Friday, January 4, 2013

Of Boys, Guns, and Their Dog





Dogs were meant to have a boy that loves them.  Boys were meant to have a dog that is their best friend and constant companion.  They were meant to share ice cream cones, lick for lick.  They were meant to sleep in the same bed, to get wet and muddy when they were specifically told they could not, and to find mischief together.  Jesse is our dog and he is lucky, he has 4 boys that love him and want him as their constant companion.  He also has 2 girls to spoil him, put bows on his ears, and to snuggle with him on the living room floor.  He is a lucky dog!

Hunting dogs were meant to hunt; that is all they know.  Well that isn't completely true, they know how to successfully beg food from the table, casually increase their legal domain in the house, and to drag all the dirty, stinky rags out of the laundry room onto Mom's carpet and roll on them without serious consequence.  From the day we got Jesse he has been hunting.  Whether it was the pigeons in the coop at the kennel where we bought him,  slinky weights on the end of a steelhead rod in the backyard , the grasshoppers in the dry grass of summer, the mice in the compost pile out back, my sisters chickens, or the pheasants along the river, his nose is ALWAYS at work!

Boys too were meant to hunt.  They need to explore the thickets of fall looking for grouse, quail, snipe, and pheasants.  They will learn where to expect the flush, how to swing through the bird, and to mark the fallen.  They need to learn to out maneuver an old rooster, to spot the outline of a well hidden ruff grouse next to the bark of an old Spruce, and how to work cover so the bird has to flush exposed and in range.




They need to lie in the tall, wet grass and weeds on the edge of the mud flats with a hundred mallards working their decoys and learn when to call and when to lay quite.  How to rise quickly when the birds are finally committed and how to identify the lone drake on the outside of the group and to make a clean kill when they birds flare hard.
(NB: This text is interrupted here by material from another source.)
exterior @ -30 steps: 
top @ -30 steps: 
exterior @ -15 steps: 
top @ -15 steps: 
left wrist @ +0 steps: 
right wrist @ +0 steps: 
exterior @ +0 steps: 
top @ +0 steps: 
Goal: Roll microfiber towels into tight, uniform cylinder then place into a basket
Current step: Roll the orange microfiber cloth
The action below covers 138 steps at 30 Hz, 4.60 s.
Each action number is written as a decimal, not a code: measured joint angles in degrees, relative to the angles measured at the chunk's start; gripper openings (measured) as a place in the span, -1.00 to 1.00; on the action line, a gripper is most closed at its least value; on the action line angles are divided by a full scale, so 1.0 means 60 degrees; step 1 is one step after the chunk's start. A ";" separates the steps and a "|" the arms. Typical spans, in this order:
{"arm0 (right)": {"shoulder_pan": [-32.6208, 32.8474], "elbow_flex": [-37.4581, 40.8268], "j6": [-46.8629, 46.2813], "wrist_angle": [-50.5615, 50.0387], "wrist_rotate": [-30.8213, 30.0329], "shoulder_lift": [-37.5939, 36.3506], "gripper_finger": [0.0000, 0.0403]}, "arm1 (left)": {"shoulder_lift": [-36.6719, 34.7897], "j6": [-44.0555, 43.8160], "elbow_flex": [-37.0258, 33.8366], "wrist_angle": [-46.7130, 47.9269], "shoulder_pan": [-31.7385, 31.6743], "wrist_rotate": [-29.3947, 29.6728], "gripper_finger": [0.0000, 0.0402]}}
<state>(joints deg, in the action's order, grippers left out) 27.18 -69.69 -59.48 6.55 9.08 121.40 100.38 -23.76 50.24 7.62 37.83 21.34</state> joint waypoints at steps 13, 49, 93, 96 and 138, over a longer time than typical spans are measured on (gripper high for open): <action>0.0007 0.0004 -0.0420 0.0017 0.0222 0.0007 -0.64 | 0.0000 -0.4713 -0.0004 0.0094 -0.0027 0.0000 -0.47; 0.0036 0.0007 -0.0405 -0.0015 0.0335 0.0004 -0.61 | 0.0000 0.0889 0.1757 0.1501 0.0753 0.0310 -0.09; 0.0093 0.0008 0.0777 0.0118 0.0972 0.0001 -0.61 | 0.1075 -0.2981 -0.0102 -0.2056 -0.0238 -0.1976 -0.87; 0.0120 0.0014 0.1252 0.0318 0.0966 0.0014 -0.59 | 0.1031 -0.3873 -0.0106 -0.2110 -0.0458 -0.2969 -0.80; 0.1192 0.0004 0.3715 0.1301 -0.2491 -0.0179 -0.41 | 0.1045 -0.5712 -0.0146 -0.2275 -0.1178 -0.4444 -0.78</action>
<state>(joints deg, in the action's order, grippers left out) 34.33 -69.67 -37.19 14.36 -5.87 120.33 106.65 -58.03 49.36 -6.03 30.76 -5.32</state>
They need to understand a big buck will hang back in cover letting the young and inexperienced expose themselves first, drawing the hunters fire.  They to be able to spot the tines of a bull elk in thick cover while they quietly pick their way through the worst north slope blow down in Oregon.  They should to be able to look at a herd of elk across a canyon and tell you which are bulls and of the bulls which are spikes from color alone.  They need to learn to properly take care of an animal, to pack heavy loads across unforgiving terrain, and to process the animal to steaks, burger, and roast.

But when a boy hunts with a dog, he needs to learn to trust his dog.  Sometimes its a wild chase off the top of a chukar ridge back to the bottom where you started.  Sometimes its through thick cover you can barely crawl through to the small opening in the middle where the dog is locked up on point.  Sometimes its through the sparse weeds at the end of a low spot in a field that doesn't like it could hide a mouse, let alone the 20 pheasants that finally pile out of it.  And the dog needs to learn to obey and follow the orders he is given; it could save his life.










The only thing missing in this relationship is the gun that ties them together.  It doesn't have to be expensive, fancy, or pretty.  A true boy, a good boy, a boy worth having, is appreciative of what he has been given.  He will dream of a sweet little over/under, a fast swinging auto loader, or a reliable pump with an extra long barrel for ducks and geese, but a gun, any gun that is his, that he can carry and hunt with over his dog, will be good enough.  And one day he will own that dream gun.  He will pick up cans along the side of a road, pick up pennies off the sidewalk, work odd jobs for neighbors, and he will sacrifice the pizza, video games, and junk his friends are buying until he has saved enough money buy the gun he dreams of.............and the wait will be worth it!